As an efficient but unsatisfactory compromise, talent development gets treated as a workaround, as managers shoe-horn in ritualized slots for performance appraisals, 360 peer reviews, off-site training, and riding along on sales calls.

Game-changer strategies are driven by illogical and audacious standards that disturb widely-held mindsets that cement the status quo.   In conceiving Total Quality Management, Edwards Deming harbored bordering-on-bizarre notions like "Zero defects" and "Doing things right the first time" to solve the forced choice of either improving product quality or lowering prices.  Accordingly, the talent development quandary, "We don’t have time to improve capabilities since work must get done,"  is solved by a similarly counterintuitive notion "All there is at work, is time to get better."

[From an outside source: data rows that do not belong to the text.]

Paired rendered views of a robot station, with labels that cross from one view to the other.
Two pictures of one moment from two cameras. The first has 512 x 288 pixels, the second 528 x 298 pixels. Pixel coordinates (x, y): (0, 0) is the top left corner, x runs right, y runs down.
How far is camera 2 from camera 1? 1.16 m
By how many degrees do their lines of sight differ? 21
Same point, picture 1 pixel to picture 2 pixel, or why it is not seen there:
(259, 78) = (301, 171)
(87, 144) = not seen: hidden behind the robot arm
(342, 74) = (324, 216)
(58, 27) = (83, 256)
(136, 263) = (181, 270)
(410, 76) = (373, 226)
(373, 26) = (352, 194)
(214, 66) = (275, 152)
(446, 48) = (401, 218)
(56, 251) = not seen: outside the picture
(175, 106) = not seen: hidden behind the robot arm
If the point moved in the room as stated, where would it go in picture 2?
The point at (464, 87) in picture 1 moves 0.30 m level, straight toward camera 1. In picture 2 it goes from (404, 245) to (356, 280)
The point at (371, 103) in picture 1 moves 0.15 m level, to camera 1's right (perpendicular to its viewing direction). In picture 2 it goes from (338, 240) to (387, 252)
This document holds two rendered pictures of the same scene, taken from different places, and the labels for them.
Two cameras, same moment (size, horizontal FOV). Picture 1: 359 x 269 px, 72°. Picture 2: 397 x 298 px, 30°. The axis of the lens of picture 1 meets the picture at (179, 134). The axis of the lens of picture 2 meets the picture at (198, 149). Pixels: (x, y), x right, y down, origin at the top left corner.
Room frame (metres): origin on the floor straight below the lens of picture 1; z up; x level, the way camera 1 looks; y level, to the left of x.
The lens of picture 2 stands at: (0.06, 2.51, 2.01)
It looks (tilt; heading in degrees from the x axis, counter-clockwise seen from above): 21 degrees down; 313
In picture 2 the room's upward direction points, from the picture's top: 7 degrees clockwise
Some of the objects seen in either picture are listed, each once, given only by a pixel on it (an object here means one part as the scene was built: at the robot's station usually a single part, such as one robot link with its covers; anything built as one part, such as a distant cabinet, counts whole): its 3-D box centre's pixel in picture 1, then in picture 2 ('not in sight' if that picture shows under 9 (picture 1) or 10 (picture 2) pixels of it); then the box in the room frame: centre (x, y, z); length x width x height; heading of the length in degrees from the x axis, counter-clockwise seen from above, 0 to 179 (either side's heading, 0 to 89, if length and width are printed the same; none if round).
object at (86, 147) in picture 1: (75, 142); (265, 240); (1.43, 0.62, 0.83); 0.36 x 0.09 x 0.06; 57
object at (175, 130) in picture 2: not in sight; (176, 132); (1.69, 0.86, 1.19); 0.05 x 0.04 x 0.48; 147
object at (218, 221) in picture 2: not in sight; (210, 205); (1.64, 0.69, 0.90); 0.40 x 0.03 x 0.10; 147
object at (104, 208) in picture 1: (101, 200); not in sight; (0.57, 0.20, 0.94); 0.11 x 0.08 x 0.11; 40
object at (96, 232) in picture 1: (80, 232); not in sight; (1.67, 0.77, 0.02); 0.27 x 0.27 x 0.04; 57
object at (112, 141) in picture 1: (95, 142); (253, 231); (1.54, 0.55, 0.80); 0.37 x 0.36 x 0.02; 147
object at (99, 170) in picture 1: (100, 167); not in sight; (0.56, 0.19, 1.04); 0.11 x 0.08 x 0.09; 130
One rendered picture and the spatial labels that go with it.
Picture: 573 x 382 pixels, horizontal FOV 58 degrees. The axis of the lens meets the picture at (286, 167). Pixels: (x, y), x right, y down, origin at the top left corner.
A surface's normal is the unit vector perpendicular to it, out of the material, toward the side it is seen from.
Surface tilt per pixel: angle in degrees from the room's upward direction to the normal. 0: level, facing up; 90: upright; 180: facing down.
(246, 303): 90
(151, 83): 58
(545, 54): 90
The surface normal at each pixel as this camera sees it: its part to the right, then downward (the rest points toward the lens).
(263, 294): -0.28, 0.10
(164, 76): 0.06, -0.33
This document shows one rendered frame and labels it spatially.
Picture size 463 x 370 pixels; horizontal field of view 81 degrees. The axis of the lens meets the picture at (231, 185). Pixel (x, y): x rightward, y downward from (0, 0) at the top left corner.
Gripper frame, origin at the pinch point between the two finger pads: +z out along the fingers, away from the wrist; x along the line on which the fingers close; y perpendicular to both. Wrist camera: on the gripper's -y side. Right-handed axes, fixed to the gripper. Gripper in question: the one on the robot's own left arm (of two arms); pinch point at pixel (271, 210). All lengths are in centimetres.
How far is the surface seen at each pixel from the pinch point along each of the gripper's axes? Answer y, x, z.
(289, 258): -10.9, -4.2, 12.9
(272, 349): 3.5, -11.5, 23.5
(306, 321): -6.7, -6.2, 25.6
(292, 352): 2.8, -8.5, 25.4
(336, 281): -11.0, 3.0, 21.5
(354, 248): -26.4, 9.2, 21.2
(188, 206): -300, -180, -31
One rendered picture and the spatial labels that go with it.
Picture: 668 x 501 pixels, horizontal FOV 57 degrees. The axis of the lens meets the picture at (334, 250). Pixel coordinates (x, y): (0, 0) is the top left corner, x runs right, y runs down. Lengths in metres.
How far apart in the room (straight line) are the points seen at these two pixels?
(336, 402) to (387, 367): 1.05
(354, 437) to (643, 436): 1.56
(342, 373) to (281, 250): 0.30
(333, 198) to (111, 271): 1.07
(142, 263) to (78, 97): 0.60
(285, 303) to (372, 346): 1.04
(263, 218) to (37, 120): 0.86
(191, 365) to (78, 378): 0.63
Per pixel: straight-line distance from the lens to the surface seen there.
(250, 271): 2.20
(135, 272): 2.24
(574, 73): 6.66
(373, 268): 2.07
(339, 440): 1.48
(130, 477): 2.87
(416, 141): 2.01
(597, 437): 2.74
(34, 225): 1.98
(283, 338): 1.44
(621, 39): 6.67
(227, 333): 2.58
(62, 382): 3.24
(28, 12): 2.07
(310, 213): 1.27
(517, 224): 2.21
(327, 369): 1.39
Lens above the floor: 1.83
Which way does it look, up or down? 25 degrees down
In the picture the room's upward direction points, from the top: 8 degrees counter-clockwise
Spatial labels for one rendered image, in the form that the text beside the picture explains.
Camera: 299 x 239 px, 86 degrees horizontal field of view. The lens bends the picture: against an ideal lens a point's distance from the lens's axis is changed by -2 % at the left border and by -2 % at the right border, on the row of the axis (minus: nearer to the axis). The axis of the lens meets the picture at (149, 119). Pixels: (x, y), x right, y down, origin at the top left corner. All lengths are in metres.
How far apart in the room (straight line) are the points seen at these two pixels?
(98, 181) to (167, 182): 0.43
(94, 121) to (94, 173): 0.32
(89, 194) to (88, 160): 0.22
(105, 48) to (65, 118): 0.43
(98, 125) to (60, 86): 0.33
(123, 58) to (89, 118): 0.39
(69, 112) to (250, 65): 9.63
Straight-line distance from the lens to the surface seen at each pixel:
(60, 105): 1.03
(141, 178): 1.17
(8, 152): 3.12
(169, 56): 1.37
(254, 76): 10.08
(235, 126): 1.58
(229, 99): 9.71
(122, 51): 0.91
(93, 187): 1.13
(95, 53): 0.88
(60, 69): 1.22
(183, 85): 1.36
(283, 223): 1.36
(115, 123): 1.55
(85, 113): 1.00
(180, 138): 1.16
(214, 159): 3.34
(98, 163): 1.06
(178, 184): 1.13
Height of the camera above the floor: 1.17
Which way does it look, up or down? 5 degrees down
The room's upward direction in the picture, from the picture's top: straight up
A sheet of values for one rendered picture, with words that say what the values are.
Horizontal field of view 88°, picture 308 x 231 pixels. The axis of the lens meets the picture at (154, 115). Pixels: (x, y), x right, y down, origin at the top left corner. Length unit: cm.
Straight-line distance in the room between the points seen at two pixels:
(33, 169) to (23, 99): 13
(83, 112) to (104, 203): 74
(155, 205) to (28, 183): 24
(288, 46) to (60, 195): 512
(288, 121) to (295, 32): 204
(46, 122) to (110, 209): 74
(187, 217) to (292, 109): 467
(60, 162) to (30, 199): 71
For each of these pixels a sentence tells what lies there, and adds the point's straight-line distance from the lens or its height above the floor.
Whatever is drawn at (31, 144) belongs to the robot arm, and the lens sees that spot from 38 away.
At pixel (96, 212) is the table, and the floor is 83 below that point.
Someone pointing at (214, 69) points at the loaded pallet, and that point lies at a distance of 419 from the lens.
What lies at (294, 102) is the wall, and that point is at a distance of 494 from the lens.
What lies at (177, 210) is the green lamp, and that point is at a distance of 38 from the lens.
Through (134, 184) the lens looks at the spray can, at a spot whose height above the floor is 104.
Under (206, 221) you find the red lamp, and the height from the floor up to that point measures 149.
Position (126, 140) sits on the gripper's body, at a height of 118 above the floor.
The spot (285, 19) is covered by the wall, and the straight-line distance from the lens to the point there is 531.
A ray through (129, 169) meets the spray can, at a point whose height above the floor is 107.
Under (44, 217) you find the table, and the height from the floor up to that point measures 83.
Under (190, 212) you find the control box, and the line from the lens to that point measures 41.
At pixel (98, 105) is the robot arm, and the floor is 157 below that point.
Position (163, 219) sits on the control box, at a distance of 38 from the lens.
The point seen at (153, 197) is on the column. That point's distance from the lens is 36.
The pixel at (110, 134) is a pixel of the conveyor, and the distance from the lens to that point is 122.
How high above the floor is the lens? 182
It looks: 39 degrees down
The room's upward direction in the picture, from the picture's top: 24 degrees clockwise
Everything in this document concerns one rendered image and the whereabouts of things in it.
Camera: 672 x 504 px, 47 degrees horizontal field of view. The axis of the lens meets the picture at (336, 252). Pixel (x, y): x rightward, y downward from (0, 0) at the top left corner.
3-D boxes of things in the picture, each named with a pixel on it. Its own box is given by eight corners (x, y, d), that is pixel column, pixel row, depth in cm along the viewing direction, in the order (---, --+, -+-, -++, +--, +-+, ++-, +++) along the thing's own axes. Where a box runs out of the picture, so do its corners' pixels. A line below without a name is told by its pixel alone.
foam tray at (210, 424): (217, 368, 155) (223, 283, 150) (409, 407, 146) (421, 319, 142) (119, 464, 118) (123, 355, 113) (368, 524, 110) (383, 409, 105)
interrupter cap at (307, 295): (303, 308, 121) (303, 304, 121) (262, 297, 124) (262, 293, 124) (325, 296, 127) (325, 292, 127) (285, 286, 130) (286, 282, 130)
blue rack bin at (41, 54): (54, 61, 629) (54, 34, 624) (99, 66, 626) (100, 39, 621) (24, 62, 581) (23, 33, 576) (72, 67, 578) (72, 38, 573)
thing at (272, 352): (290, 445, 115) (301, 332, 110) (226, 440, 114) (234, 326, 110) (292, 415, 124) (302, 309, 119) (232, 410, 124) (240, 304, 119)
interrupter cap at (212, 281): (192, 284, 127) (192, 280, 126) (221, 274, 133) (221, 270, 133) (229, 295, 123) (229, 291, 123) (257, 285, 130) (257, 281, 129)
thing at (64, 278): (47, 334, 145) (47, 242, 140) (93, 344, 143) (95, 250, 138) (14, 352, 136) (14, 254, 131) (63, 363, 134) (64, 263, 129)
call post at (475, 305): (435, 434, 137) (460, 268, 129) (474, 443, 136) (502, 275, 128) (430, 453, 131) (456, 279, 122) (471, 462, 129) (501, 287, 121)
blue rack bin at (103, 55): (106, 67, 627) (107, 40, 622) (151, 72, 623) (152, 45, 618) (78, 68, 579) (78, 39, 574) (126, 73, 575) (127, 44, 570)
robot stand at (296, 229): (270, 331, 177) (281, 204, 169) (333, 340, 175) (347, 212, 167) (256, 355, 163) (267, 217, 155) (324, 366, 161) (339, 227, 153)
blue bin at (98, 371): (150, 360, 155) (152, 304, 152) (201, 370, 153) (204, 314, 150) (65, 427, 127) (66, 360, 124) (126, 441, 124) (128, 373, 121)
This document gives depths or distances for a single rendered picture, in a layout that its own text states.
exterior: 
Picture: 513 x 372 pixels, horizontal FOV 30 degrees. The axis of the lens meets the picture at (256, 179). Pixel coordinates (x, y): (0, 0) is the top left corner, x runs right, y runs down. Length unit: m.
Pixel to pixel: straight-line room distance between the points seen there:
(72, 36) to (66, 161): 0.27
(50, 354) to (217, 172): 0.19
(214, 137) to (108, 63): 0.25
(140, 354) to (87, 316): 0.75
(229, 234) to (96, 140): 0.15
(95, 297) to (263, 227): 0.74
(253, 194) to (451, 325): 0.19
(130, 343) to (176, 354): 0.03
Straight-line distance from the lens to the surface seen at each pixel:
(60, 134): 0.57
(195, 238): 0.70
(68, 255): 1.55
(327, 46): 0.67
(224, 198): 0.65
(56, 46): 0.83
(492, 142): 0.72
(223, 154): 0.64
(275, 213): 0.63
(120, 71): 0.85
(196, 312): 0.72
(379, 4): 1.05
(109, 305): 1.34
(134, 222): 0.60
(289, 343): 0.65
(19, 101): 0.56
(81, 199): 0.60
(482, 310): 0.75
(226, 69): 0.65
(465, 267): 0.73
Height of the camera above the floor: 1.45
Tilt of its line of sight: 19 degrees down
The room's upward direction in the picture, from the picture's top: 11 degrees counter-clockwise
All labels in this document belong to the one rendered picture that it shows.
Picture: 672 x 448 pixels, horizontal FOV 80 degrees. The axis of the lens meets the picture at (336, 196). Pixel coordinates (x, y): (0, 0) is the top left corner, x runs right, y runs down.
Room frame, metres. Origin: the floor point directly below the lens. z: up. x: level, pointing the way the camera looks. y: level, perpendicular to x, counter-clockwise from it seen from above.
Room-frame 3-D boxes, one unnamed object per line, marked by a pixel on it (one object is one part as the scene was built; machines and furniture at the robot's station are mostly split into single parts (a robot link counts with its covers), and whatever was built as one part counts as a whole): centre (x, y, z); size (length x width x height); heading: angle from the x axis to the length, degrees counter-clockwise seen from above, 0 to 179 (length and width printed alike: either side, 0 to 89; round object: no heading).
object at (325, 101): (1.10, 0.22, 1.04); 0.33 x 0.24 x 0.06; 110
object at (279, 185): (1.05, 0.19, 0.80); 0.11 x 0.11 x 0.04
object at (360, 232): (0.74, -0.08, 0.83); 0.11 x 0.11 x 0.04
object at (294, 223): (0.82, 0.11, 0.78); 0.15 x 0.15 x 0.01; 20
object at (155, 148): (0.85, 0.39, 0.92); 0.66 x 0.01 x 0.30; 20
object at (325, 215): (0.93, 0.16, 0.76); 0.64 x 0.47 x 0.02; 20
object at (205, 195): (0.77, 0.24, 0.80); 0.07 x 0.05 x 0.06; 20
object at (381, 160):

Let's presume your calendar is jam-packed with meetings, you're consumed by a 60-hour week, and the only skill you're getting better at is multi-tasking.  What I call a counterintuitive notion seems like a far-fetched fantasy.  But consider the generative question:   How do you design a culture where work is a process of growing capabilities, while engaged in producing results in order to be better able to produce future results?

In this culture, work itself offers a free-admission seminar with potential teachers including customers, bosses, team members, resource constraints, and competitive threats.   With this plethora of learning occasions readily available, take two steps to orchestrate "job-imbedded development opportunities."  First, conceive occasions for performance improvement by addressing these questions:

  1. In what situations could your proficiency in preparation for or debriefing a meeting be described as "winging it?"
  2. Where are you saying "We’ve always done it this way," where "this way" is short hand for good enough?
  3. Where are you adopting the same performance standards as competitors with no regard for bringing added value to your role?   
  4. Where are you hoarding expertise instead of sharing your skillful process?
  5. What are your ineffective habits which won’t change without deliberate focus?

Here's a sampling of answers from my clients which you might find useful: 

  • Instead of using trite-to-the-point of meaningless phrases in interacting with customers, deliver unexpected value.  Imagine a grocery bagger, carrying your groceries to the car who says, “We want to improve your shopping experience.  What did you like and what can we improve, including products we don’t carry?  I report customers’ feedback to my manager.”
  • When you frequently notice yourself impatient while listening to team members’ suggestions, you break from your patterned response by asking open ended questions and summarizing to demonstrate your respect and understanding of their input.
  • Instead of expecting colleagues to rubber stamp your presumed superior solutions, you invite people to point out vulnerabilities of your solution, diagnose blind spots, and share alternative ideas.
  • While participating in a meeting, you listen for taken-for-granted strategic assumptions that are antiquated or possibly ineffective and bring them to your colleagues’ attention.
  • When you finish a conference call, you summarize key learning points and send an e-mail to call participants, colleagues, and customers who might also derive benefit.
  • When your team blames unfavorable circumstances for an unwanted result, you take accountability for your choices and actions that contribute to the outcome including your own attempts to cast blame.

And that list constitutes the tip of the iceberg.

To maximize your learning results drawn from such job imbedded development opportunities, plan to get feedback on your skill practice efforts.  One method is introspection, where in the midst of performing a task, you simultaneously observe your own effectiveness in executing predetermined improvement goals, noting your behavior and its impact on others.  A second approach is to distribute performance criteria for the specific skill you're practicing to your associates and invite their feedback. 

Does the notion, "all there is at work is time to get better," seem more plausible than when you read it several paragraphs earlier?  Do you notice that leveraging job imbedded development opportunities hardly interferes with work getting done and doesn't cost one thin dime against the training budget?